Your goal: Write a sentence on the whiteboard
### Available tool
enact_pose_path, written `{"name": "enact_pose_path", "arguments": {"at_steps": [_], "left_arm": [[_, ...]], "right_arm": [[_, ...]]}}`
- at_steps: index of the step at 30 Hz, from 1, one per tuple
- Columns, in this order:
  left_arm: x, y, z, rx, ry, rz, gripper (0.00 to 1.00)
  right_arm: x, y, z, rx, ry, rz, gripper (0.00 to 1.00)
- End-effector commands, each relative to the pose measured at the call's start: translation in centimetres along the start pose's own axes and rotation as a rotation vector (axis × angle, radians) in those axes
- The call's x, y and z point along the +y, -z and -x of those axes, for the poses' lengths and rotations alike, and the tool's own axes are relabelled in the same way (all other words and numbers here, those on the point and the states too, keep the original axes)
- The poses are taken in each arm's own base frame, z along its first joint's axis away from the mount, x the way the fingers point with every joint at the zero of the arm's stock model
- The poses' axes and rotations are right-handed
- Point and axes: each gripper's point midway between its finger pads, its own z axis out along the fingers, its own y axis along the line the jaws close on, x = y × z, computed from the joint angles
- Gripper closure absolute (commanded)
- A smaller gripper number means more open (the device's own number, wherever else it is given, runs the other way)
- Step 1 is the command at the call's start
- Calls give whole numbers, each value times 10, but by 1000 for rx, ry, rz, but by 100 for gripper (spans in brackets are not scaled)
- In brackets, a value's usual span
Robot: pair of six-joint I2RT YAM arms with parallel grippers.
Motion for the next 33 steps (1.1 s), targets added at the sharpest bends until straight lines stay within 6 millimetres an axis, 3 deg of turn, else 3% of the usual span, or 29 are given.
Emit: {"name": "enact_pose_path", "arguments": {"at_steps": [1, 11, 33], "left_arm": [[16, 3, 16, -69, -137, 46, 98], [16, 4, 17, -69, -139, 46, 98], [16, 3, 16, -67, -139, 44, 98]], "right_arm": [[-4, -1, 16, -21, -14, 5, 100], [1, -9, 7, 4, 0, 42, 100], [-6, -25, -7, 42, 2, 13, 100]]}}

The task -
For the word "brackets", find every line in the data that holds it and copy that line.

Your response -
- Calls give whole numbers, each value times 10, but by 1000 for rx, ry, rz, but by 100 for gripper (spans in brackets are not scaled)
- In brackets, a value's usual span

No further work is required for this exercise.